Thanks.Last edited by jeffk on Fri Jul 16, 2010 4:09 pm; edited 1 time in total

----------

## kimmie

My understanding of Xen is that you do not have direct control over your own kernel, the supervisor loads the hosted kernel from it's own filesystem space. If the hosting provider is kind, they will compile modules for you and provide a means of getting them into your virtual filesystem so you can load them. I had an experience with a provider that refused to do this, so I ditched them. Of course, I could be wrong here and I'm not ensurely what the situation wiht linode is, although I looked at your links below and the final linode steps are asking you to choose one of their kernels, which is appropriate to you distro.

Sorry if I'm not helpful, but in that case maybe I can learn something from you?

----------

## idella4

Could you clarify what it is you're trying to do?  A true boot, ???

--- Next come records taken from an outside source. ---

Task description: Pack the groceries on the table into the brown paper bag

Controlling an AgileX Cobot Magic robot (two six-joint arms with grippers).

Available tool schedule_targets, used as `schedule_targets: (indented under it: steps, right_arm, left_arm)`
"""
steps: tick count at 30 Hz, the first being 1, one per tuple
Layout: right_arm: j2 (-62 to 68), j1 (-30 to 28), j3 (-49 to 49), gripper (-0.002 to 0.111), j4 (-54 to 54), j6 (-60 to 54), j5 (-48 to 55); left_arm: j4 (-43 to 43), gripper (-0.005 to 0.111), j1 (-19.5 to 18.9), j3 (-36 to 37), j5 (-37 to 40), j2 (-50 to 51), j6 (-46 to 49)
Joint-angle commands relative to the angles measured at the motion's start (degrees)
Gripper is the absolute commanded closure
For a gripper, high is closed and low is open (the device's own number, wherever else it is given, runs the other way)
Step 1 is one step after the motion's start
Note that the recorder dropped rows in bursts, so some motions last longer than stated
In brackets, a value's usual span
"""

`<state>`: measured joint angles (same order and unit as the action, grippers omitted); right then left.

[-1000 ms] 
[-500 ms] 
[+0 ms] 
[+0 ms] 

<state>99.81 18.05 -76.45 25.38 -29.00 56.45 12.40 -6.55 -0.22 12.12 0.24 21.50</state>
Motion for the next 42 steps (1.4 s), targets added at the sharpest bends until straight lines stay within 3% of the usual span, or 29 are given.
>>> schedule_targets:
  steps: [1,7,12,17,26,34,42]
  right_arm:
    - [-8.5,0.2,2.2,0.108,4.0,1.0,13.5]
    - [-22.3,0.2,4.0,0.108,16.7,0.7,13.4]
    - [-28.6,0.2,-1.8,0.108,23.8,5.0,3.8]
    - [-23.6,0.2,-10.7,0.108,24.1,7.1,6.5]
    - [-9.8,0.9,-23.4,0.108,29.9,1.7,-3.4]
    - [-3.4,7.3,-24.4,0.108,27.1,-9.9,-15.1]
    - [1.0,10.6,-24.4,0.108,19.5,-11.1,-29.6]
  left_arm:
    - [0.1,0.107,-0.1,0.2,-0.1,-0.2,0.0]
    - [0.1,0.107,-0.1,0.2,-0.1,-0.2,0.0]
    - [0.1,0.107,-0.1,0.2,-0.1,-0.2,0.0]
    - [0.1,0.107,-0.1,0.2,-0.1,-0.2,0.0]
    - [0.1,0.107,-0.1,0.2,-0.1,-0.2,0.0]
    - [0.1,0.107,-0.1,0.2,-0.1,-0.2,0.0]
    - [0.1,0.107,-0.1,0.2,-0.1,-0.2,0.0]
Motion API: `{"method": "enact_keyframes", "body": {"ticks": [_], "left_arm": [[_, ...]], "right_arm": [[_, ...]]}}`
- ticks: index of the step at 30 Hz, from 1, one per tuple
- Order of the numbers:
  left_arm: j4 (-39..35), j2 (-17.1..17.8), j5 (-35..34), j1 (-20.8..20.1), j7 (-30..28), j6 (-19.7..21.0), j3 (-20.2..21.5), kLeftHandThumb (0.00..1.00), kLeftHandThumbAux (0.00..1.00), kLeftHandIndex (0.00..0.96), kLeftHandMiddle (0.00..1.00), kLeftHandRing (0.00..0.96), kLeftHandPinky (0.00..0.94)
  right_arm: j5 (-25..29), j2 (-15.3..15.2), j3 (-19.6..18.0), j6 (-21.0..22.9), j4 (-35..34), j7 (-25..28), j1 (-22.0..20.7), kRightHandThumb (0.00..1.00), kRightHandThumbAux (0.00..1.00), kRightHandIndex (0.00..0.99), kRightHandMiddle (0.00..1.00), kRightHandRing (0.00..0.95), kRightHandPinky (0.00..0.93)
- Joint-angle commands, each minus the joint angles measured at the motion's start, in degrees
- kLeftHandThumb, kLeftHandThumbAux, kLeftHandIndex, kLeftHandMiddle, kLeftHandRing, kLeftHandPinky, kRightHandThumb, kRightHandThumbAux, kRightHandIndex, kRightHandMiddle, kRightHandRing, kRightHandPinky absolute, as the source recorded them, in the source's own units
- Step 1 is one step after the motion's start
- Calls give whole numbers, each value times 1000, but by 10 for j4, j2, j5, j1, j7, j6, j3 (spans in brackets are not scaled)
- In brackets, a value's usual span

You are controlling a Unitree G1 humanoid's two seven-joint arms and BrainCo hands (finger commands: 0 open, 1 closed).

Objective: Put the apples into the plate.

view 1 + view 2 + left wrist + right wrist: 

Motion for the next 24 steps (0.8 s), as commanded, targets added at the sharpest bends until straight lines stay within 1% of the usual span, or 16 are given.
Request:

I know xen quite well but this description I can't follow.  From http://library.linode.com/advanced/migrate-server-to-linode,  you migrate an established vm into Finnix as a para-virt guest.

Finnix is a host or a guest? It's listing /dev/xvda b c,  These are para-virt xen devices char files.

Is finnix listing these device choices for the guest it's working on, or is is a guest vm itself?????

Overall, what host environment are you going to work from?

I've acquired installed and run a xen live cdm so I'm familiar with xen, but this finnix is new. 

This migration process ends with booting up the migrated virtual server guest.  That is done by a host linux o/s in a xen environment.

What is the true boot?  You have a vm of gentoo which has been 'run' by a xen based linode structure of some sort.

Do you want to create a xen host and boot it up on your home pc?

I just won't add although I know much about xen when 	I can't fathom what you're trying for.

If you make that clear, I should be able to offer something.

----------

## jeffk

 *idella4 wrote:*   

> Could you clarify what it is you're trying to do?  A true boot, ???
> 
> I know xen quite well but this description I can't follow.  From http://library.linode.com/advanced/migrate-server-to-linode,  you migrate an established vm into Finnix as a para-virt guest.

 

Thanks for the reply. Yes, the terminology eludes me as yet. I'm familiar with kvm virtualization, this is my first encounter with xen. 

In simplest terms, I want to make my linode xen guest running Gentoo as similar to the physical machine I'm migrating from as possible. This is a one time migration, currently I have the whole fileystem copied to the linode. Since I have some things  that require specific kernel config, I would like to configure and boot from my own genkernel using PV-GRUB, rather than use a linode-provided kernel.

This is a new link I just found this morning: http://www.linode.com/wiki/index.php/PV-GRUB#Building_Your_Own_Kernel

 *idella4 wrote:*   

> Finnix is a host or a guest? It's listing /dev/xvda b c,  These are para-virt xen devices char files.
> 
> Is finnix listing these device choices for the guest it's working on, or is is a guest vm itself?????
> 
> Overall, what host environment are you going to work from?

 

I haven't used finnix, but I gather its a linode-custom system rescue cd type distribution.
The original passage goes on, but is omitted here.